About this task
What is needed is an exact repeat of the lines from the one holding "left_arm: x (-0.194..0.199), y" through the final line of the data, with no pictures.

Dataset section
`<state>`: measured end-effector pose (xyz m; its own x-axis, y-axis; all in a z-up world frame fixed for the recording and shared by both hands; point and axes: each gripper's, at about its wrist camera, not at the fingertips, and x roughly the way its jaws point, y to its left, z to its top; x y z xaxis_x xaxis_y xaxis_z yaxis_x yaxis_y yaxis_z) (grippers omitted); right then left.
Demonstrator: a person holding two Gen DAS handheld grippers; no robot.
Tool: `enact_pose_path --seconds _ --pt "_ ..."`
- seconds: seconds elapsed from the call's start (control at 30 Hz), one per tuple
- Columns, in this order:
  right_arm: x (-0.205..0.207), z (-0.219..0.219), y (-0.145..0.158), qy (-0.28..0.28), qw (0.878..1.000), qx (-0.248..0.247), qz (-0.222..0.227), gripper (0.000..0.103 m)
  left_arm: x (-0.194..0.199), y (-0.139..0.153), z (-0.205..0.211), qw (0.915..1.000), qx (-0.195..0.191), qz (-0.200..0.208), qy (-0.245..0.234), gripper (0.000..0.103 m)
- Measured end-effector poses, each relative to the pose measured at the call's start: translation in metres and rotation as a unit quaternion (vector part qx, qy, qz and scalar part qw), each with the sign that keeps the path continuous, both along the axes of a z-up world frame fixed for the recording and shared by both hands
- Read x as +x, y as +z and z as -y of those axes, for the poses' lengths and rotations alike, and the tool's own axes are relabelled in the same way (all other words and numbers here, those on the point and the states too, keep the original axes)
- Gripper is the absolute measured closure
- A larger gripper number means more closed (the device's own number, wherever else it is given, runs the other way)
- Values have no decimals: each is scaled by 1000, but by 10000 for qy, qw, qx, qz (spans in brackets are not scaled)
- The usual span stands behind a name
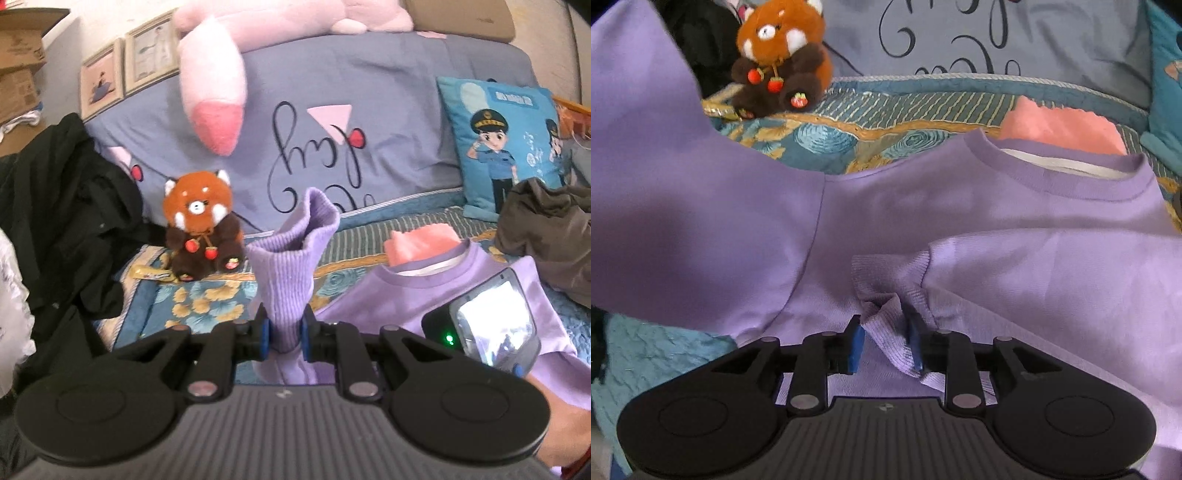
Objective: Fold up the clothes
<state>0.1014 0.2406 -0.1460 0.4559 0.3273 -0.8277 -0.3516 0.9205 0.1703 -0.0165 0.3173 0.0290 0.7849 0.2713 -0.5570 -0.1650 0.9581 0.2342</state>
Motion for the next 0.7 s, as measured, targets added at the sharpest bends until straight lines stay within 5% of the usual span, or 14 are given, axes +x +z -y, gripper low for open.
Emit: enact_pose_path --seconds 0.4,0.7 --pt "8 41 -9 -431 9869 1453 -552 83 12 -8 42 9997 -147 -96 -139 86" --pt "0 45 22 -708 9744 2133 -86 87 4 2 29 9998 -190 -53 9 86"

Result of this task
  left_arm: x (-0.194..0.199), y (-0.139..0.153), z (-0.205..0.211), qw (0.915..1.000), qx (-0.195..0.191), qz (-0.200..0.208), qy (-0.245..0.234), gripper (0.000..0.103 m)
- Measured end-effector poses, each relative to the pose measured at the call's start: translation in metres and rotation as a unit quaternion (vector part qx, qy, qz and scalar part qw), each with the sign that keeps the path continuous, both along the axes of a z-up world frame fixed for the recording and shared by both hands
- Read x as +x, y as +z and z as -y of those axes, for the poses' lengths and rotations alike, and the tool's own axes are relabelled in the same way (all other words and numbers here, those on the point and the states too, keep the original axes)
- Gripper is the absolute measured closure
- A larger gripper number means more closed (the device's own number, wherever else it is given, runs the other way)
- Values have no decimals: each is scaled by 1000, but by 10000 for qy, qw, qx, qz (spans in brackets are not scaled)
- The usual span stands behind a name
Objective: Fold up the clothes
<state>0.1014 0.2406 -0.1460 0.4559 0.3273 -0.8277 -0.3516 0.9205 0.1703 -0.0165 0.3173 0.0290 0.7849 0.2713 -0.5570 -0.1650 0.9581 0.2342</state>
Motion for the next 0.7 s, as measured, targets added at the sharpest bends until straight lines stay within 5% of the usual span, or 14 are given, axes +x +z -y, gripper low for open.
Emit: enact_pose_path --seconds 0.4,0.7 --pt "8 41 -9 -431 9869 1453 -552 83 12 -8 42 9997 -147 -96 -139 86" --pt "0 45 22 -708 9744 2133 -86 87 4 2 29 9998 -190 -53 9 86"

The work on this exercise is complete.